Überhaupt sind, wie schon in meinem vorigen Beitrag an Hand von verfizierbaren Fakten belegt, die vermuteten Strömungen dort weder sozial, noch politisch determiniert!
Du musst natürlich nach wie vor für Dich entscheiden, welches Umfeld Dir behagt, und welches nicht. Versuche jedoch nicht, über Plattheiten Deine Positionen zu unterstreichen! Aber Deine Urteilskraft scheint eh nicht sonderlich ausgeprägt, wenn Du im zeitgeistigen Mainstream-Geschwafel Dich bei denen hinten an stellst, die den Friedrichshain aktuell für eine hippe Adresse halten. Ich wohne selbst dort und kann Dir somit einigermaßen glaubhaft versichern, dass es gerade hier die von Dir zitierten "Ecken" gibt, die "ein Ortsfremder besser meiden sollte". Im Übrigen ist gerade hier der dazu gehörige gesellschaftliche "Bodensatz" sehr wohl politisch wie sozial determiniert! Wohnst Du im Friedrichshain? Oder kennst Du nur die einschlägigen Ecken im 100-Meter-Kreis um die bekannten Kneipenareale? Bersarinplatz, nördliche Gubener Straße, Ostbahnhof (...) alles Gegenden, die eine Negativ-Aura sowie teils ein tatsächliches Gefährdungspotential besitzen, nach der/dem Du in den genannten drei Trabanten-Bezirken schon lange suchen müsstest!

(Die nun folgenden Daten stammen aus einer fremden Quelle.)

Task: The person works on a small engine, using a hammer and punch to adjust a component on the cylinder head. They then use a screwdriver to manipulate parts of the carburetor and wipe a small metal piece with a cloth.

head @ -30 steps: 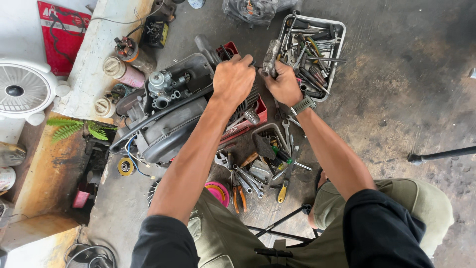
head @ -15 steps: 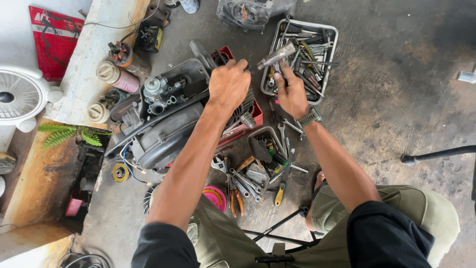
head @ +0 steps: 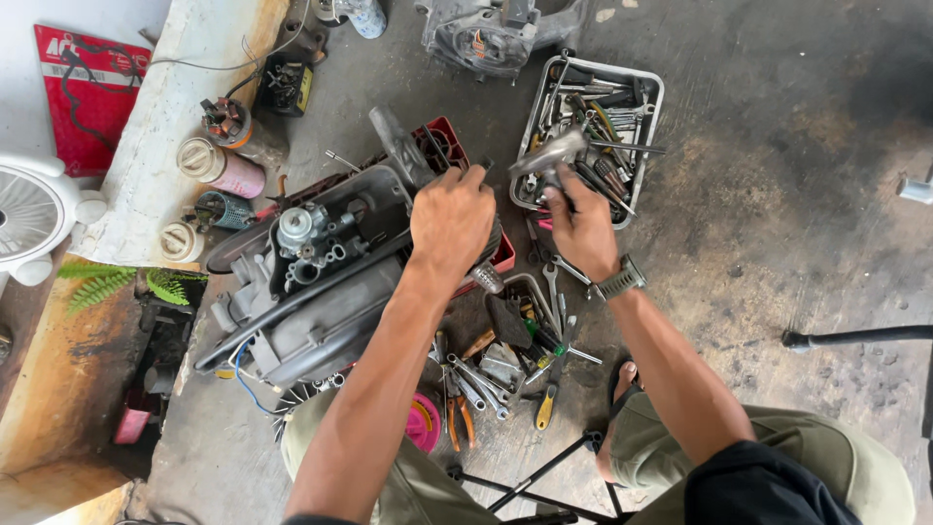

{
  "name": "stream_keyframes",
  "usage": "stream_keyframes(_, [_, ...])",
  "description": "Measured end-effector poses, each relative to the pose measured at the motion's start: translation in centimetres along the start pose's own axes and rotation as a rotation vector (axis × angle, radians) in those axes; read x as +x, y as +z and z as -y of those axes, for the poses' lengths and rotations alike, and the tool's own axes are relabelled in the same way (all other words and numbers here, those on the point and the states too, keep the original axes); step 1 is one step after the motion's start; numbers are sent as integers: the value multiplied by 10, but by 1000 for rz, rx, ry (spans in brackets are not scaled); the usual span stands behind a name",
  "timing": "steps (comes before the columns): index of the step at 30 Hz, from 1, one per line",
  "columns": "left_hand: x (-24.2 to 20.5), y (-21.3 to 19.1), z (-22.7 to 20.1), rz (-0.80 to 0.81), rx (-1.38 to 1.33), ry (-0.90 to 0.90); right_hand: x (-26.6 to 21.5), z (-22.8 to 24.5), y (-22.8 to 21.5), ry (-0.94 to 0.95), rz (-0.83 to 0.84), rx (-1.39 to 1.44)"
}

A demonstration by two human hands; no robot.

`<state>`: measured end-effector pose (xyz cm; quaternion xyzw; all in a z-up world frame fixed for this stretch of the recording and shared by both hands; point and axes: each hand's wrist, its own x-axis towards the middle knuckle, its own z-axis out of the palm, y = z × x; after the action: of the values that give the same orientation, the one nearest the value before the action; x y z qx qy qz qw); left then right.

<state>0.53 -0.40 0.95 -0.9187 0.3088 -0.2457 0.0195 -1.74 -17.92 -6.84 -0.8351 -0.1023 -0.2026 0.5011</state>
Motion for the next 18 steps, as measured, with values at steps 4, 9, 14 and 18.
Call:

Und auch andere Bezirke haben ihre schäbigen Seiten. Selbst das feine Charlottenburg hält sich nächtliche No-Go-Areas, z. B. den Stuttgarter Platz, oder bestimmte Bereiche von Lietzenburger- oder Kantstraße. Dort werden garantiert auch mehr Messer anbei getragen, als es in Hellersdorf Baseballschläger gibt. Aber daran kann man sich wohl gewöhnen?!